Aim of the exercise: Return every line of the data below word for word, including the punctuation.

-- -- --

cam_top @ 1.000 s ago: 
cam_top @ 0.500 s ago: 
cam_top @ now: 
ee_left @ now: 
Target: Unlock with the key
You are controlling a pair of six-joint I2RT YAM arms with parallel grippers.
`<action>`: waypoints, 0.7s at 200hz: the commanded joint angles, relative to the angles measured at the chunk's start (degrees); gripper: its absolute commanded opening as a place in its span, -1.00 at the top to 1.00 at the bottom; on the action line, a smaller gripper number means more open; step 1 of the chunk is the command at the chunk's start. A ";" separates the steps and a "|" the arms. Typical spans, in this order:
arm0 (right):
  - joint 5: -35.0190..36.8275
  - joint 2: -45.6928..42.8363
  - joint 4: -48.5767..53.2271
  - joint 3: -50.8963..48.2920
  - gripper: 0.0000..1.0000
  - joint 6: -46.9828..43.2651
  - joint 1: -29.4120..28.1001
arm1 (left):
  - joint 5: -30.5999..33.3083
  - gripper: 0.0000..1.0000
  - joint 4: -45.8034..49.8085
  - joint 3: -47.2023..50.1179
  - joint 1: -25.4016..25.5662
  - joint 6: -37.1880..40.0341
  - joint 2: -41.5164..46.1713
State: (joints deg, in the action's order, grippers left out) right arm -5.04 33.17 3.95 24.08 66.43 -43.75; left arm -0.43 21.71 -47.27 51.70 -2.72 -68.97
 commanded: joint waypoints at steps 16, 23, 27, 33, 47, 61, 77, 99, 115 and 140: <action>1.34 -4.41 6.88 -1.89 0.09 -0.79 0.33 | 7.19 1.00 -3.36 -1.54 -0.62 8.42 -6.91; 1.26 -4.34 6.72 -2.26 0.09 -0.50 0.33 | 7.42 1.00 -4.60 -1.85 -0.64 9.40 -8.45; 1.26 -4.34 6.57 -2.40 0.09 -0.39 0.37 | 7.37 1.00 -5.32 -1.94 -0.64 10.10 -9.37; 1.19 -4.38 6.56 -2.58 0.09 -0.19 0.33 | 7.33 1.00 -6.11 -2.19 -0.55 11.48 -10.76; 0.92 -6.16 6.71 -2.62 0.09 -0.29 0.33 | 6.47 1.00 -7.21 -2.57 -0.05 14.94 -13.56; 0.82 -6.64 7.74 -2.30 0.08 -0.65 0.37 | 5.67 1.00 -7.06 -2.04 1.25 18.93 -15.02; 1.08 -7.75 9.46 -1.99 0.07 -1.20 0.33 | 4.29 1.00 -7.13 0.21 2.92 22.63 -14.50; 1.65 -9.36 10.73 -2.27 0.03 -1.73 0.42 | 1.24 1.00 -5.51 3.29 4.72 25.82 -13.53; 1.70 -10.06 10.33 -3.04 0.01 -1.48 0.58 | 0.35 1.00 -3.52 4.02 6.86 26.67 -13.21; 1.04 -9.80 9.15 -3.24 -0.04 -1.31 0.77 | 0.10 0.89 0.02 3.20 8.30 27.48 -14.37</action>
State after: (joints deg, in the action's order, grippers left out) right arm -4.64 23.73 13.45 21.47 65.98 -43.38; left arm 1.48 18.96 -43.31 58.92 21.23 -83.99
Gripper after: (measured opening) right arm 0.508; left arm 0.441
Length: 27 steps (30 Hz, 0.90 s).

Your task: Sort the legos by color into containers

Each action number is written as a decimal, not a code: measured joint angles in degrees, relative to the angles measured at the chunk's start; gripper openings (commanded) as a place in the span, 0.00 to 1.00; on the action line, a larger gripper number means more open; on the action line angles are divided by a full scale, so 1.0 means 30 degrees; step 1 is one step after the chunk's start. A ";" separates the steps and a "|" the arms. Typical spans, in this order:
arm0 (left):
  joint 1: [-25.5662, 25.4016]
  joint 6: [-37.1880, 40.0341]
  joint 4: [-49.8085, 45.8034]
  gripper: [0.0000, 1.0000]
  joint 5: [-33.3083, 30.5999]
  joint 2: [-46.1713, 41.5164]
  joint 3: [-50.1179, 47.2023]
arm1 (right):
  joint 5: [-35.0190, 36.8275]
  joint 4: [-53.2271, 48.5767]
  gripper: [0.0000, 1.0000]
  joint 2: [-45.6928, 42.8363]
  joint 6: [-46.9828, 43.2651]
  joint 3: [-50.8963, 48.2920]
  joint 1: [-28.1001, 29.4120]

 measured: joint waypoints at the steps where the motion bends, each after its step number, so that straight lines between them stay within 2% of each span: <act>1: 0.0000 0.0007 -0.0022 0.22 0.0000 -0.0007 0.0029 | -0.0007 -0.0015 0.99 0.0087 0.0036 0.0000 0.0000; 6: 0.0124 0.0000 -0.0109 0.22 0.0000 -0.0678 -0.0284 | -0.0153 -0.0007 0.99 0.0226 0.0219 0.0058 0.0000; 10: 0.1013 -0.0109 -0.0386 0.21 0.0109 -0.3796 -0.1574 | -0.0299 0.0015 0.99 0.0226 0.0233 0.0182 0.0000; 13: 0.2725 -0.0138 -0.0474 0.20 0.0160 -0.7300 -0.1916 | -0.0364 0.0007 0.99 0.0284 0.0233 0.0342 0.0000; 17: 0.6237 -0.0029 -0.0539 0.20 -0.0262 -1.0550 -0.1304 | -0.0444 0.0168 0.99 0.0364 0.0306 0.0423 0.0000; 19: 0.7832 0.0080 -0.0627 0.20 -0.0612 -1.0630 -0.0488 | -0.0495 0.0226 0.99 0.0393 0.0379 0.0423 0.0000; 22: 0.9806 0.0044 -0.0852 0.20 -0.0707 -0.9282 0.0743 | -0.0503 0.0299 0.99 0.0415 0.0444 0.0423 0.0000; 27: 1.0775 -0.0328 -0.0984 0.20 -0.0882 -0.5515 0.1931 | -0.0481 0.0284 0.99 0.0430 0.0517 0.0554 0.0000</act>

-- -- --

Answer to this problem:
cam_top @ 1.000 s ago: 
cam_top @ 0.500 s ago: 
cam_top @ now: 
ee_left @ now: 
Target: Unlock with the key
You are controlling a pair of six-joint I2RT YAM arms with parallel grippers.
`<action>`: waypoints, 0.7s at 200hz: the commanded joint angles, relative to the angles measured at the chunk's start (degrees); gripper: its absolute commanded opening as a place in its span, -1.00 at the top to 1.00 at the bottom; on the action line, a smaller gripper number means more open; step 1 of the chunk is the command at the chunk's start. A ";" separates the steps and a "|" the arms. Typical spans, in this order:
arm0 (right):
  - joint 5: -35.0190..36.8275
  - joint 2: -45.6928..42.8363
  - joint 4: -48.5767..53.2271
  - joint 3: -50.8963..48.2920
  - gripper: 0.0000..1.0000
  - joint 6: -46.9828..43.2651
  - joint 1: -29.4120..28.1001
arm1 (left):
  - joint 5: -30.5999..33.3083
  - gripper: 0.0000..1.0000
  - joint 4: -45.8034..49.8085
  - joint 3: -47.2023..50.1179
  - joint 1: -25.4016..25.5662
  - joint 6: -37.1880..40.0341
  - joint 2: -41.5164..46.1713
State: (joints deg, in the action's order, grippers left out) right arm -5.04 33.17 3.95 24.08 66.43 -43.75; left arm -0.43 21.71 -47.27 51.70 -2.72 -68.97
 commanded: joint waypoints at steps 16, 23, 27, 33, 47, 61, 77, 99, 115 and 140: <action>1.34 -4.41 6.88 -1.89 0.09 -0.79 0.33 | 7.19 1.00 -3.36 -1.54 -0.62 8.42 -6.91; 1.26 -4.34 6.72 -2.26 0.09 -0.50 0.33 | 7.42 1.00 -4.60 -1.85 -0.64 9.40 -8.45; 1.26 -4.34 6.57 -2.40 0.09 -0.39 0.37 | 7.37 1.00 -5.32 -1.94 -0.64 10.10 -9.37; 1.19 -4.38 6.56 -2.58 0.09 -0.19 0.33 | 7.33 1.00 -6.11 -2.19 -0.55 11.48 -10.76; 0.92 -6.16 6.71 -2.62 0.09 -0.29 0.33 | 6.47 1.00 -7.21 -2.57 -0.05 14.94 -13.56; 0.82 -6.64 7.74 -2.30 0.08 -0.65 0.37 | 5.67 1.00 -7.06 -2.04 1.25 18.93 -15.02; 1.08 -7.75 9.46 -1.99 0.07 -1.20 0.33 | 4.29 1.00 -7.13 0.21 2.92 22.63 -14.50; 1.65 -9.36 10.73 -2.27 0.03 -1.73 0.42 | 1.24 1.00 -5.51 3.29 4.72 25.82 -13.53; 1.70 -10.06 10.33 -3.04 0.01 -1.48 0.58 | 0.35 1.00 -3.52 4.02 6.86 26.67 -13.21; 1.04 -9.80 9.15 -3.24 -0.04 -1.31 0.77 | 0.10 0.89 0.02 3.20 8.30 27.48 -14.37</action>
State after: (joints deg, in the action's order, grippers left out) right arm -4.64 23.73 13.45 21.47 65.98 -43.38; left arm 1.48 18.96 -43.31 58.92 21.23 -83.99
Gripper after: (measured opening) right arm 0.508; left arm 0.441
Length: 27 steps (30 Hz, 0.90 s).

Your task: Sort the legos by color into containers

Each action number is written as a decimal, not a code: measured joint angles in degrees, relative to the angles measured at the chunk's start; gripper openings (commanded) as a place in the span, 0.00 to 1.00; on the action line, a larger gripper number means more open; on the action line angles are divided by a full scale, so 1.0 means 30 degrees; step 1 is one step after the chunk's start. A ";" separates the steps and a "|" the arms. Typical spans, in this order:
arm0 (left):
  joint 1: [-25.5662, 25.4016]
  joint 6: [-37.1880, 40.0341]
  joint 4: [-49.8085, 45.8034]
  gripper: [0.0000, 1.0000]
  joint 5: [-33.3083, 30.5999]
  joint 2: [-46.1713, 41.5164]
  joint 3: [-50.1179, 47.2023]
arm1 (right):
  joint 5: [-35.0190, 36.8275]
  joint 4: [-53.2271, 48.5767]
  gripper: [0.0000, 1.0000]
  joint 2: [-45.6928, 42.8363]
  joint 6: [-46.9828, 43.2651]
  joint 3: [-50.8963, 48.2920]
  joint 1: [-28.1001, 29.4120]

 measured: joint waypoints at the steps where the motion bends, each after its step number, so that straight lines between them stay within 2% of each span: <act>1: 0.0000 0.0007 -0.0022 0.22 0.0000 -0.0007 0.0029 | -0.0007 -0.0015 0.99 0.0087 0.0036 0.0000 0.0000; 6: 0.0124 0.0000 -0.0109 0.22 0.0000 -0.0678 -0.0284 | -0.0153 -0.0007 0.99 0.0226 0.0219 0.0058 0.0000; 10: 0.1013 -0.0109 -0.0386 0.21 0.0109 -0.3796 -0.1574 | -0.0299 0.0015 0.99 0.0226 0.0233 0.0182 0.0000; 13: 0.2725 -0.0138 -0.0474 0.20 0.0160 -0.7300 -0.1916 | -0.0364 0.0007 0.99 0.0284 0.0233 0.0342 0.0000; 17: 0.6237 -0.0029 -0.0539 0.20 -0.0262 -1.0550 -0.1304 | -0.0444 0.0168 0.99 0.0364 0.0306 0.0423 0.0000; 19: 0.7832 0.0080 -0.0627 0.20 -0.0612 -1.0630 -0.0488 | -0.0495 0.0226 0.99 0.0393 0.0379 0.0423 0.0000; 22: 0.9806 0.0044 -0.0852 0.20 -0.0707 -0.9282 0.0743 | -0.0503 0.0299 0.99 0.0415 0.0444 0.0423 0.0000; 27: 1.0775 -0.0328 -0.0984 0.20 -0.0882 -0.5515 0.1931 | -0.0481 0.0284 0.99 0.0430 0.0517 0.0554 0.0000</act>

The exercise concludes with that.